Eric: I did understand some of that, thanks! So you are saying colour plays a part in whether a quark and an anti-quark are truly explosive opposites? I must admit I'm still wrapping my brain around the quark/anti-quark combinations with the different "flavours" (up, anti-up etc.) to even think about the colours right now. Especially considering the mysterious colour switching process!

Sorry about the last paragraph!

(Heh, I'm too busy to hang out here for a week or two, and look at all the cool stuff I missed;-)

For fellow laypeople, this quote from the Wikipedia article Ethan linked, is useful:

"The "color" of quarks and gluons is completely unrelated to visual perception of color.[1] Rather, it is a convenient (and somewhat whimsical) name for a property that has almost no manifestation at distances above the size of an atomic nucleus. The term color was chosen because the abstract property to which it refers has three kinds of values, which are analogized to the three primary colors of red, green, and blue.[2] The analogy lies in the fact that combination of three particles with red, green and blue color charges each doesn't interact with outside color charges (it is "white"). By comparison, the electromagnetic charge has only one kind of value. (Note that positive and negative electrical charges are the same kind of charge, they only differ by the sign. Color charges also can be negative. For example, "anti-red" color charge is simply a negative red color charge)."

http://en.wikipedia.org/wiki/Color_charge

For those of us who have internalized our understanding of electricity/electronics, this element is interesting: Electrical charge has a single value, "color" charge has three. That suggests a visual analogy: electrical charge has one axis of measurement, analogous to a straight line; "color" charge has three, analogous to three lines in the three spatial dimensions.

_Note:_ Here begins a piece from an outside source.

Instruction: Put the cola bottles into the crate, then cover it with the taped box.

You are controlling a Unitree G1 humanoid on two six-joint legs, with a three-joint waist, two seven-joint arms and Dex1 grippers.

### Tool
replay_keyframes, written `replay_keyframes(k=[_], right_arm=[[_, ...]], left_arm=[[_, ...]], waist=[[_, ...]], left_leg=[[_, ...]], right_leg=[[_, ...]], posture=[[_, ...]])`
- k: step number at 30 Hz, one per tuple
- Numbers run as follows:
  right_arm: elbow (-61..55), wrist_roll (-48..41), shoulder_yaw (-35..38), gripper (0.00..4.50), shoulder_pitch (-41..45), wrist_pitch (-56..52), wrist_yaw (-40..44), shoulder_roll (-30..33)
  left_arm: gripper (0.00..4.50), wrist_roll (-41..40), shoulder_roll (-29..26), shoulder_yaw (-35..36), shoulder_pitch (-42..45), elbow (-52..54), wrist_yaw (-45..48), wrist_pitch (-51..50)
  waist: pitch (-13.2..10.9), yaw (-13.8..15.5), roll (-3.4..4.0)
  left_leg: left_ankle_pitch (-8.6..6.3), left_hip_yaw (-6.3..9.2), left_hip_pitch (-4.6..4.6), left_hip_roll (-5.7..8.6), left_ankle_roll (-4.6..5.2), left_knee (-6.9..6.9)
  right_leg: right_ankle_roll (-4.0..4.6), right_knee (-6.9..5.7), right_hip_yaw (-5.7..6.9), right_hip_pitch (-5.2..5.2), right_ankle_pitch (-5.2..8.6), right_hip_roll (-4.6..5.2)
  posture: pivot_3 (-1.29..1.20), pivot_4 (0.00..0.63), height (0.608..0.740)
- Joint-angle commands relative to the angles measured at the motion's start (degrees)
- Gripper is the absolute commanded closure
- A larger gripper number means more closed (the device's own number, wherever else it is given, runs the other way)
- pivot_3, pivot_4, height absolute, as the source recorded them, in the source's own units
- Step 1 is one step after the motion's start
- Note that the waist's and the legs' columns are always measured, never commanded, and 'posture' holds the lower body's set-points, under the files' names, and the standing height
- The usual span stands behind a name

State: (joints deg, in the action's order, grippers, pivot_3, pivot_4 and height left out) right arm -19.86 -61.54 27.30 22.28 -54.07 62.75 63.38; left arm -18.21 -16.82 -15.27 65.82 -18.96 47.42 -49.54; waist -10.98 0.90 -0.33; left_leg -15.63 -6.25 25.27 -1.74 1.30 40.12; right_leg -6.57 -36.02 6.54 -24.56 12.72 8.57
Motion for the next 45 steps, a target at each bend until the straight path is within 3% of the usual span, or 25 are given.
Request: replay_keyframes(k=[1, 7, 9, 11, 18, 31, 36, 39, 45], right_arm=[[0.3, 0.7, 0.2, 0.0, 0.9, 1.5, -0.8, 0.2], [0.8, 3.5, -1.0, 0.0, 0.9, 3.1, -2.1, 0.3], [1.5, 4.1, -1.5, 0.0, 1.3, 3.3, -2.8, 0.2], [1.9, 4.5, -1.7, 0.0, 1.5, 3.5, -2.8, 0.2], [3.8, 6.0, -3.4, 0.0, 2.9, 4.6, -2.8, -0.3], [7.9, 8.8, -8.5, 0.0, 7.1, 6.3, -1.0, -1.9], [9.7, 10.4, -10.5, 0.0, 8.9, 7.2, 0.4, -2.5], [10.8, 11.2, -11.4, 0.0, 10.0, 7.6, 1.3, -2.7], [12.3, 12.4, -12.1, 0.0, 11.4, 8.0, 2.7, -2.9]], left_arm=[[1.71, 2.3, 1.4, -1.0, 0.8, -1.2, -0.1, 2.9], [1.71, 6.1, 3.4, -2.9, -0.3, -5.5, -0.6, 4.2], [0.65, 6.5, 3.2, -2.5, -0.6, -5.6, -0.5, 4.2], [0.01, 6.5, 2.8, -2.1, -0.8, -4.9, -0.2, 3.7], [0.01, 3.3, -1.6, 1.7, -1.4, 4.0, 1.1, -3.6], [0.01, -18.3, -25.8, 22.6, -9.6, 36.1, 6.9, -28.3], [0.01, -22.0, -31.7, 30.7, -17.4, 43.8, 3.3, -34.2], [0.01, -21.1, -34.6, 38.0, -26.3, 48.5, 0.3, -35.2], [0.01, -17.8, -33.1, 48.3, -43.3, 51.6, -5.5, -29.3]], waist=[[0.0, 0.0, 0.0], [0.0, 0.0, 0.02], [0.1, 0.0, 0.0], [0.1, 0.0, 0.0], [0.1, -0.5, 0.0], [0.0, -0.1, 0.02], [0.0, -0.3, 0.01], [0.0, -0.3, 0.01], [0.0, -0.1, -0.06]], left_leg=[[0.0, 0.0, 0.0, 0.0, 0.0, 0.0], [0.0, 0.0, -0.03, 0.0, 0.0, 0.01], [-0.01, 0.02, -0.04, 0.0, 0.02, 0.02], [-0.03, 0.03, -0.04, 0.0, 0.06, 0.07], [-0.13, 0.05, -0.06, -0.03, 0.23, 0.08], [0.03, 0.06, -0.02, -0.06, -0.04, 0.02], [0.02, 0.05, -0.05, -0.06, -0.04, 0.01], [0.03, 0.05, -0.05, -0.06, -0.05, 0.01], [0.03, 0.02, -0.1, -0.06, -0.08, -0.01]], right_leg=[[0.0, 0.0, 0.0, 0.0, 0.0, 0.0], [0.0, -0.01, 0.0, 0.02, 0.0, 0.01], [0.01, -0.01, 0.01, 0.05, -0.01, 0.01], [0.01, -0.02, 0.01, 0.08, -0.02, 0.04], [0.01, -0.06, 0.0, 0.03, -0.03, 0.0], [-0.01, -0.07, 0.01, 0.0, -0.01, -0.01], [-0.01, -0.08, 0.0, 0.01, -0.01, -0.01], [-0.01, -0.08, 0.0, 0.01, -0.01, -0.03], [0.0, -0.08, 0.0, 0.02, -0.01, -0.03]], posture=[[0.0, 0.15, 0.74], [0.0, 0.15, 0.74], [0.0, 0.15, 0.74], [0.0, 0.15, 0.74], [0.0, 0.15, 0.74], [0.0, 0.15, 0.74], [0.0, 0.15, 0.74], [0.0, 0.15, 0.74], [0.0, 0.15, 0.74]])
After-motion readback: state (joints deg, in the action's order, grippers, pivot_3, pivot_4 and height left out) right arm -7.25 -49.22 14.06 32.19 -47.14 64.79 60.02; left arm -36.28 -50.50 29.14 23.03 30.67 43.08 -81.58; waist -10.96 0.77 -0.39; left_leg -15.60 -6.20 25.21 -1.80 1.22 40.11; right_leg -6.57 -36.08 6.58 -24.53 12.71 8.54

But this begs a question, though the question might even be "not even wrong" in the sense that it's asking the wrong question about the phenomenon: is there, or could there be, a technology application of the three values of color charge?

Lastly, it seems that the tetraquark can be accommodated within existing physics, since it was already predicted. Is that correct?, or are we looking at something that calls for a small piece of new physics to be added on?

So, are you both annihilation only occurs if everything matches its opposite?
For example: A red up quark will only destroy a red anti-up quark? (or is that an anti-red anti-up quark

Well, yes, a proton and a positron don't annihilate. They have to match up.

But the ant-Red is as equivalently made up of a positive Green and Blue. Therefore if there were a green or blue matching quark in there, then that anti-Red may become bound to the Green or Blue (or both!). Therefore never actually meet the Red to annihilate.

" is there, or could there be, a technology application of the three values of color charge? "

Almost 100% certainly not. The force range is very small and you can't collect a lot of one colour charge without making a whole slew of baryons and mesons as the energetically favoured decay product.